If we already had built an accessible and physically inclusive society, less could have been done in shortening lockdowns.

For instance, if doors opened automatically, it would be easier for a person with some type of disability to freely move and also no one would need to touch the doors – which now is a solution to mitigate the risk of Covid-19 infection and potentially everyone would go out sooner only if they could have been implemented earlier.

Again, if spaces between store aisles and pavements were wide enough to allow wheelchair movements, it would have made it easier today to socially distance without breaking any rules.

Now, it sounds funny how many things the disabled have been requesting from town planners, councils and architects suddenly have become the problems forcing all of us to prolong the lockdown because of the way society was designed.

With the rapid change in work environments, it is evident that the world is able to address inequalities persons with disabilities have and continue to face.

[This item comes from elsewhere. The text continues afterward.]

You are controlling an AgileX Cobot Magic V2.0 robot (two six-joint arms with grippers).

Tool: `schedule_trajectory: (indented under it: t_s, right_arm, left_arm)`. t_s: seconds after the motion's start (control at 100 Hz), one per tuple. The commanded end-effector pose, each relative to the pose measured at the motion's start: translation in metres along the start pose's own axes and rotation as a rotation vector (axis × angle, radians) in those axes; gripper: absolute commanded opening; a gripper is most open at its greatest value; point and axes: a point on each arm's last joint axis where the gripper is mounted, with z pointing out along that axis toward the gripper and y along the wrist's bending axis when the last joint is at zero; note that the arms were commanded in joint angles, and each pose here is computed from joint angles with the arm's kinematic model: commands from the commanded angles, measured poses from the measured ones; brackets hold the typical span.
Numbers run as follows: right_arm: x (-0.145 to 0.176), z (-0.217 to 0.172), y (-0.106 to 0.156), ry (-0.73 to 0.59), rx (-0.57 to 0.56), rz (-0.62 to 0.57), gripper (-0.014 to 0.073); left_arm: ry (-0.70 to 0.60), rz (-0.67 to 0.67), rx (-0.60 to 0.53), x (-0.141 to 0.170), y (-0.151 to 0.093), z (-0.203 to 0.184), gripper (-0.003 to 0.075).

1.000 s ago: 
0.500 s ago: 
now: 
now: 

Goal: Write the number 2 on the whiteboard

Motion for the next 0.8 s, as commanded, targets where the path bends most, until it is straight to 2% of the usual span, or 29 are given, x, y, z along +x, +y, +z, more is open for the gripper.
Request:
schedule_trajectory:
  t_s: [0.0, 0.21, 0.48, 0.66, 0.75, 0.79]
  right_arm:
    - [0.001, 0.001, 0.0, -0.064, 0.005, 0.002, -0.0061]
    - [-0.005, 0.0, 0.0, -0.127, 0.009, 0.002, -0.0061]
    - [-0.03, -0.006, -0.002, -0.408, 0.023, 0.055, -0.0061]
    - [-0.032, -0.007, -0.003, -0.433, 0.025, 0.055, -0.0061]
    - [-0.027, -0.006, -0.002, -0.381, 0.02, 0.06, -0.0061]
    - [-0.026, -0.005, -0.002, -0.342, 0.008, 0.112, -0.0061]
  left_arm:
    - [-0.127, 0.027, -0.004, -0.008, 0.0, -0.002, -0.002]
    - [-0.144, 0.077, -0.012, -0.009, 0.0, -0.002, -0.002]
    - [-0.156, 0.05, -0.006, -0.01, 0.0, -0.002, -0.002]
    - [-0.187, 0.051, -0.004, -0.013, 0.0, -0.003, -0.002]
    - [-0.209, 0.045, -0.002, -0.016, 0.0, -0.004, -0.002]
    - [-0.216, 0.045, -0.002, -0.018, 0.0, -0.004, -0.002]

There should be no excuse for this not to happen.

The current closure of businesses and establishments presents enough time for refits and changes around accessibility through government support and integrating the voices of the disabled in design, development of policy, infrastructure and technology.

Let us not allow this pandemic to pass and for us to go back to the horrible old narrative of inaccessibility and physical barriers that is all about “poor weak people,” “poor sick people,” or “poor disabled people”.

No, there might be a disability but there is potential, ability, resources, valuable contributions and brains. This is the right time to remove all barriers.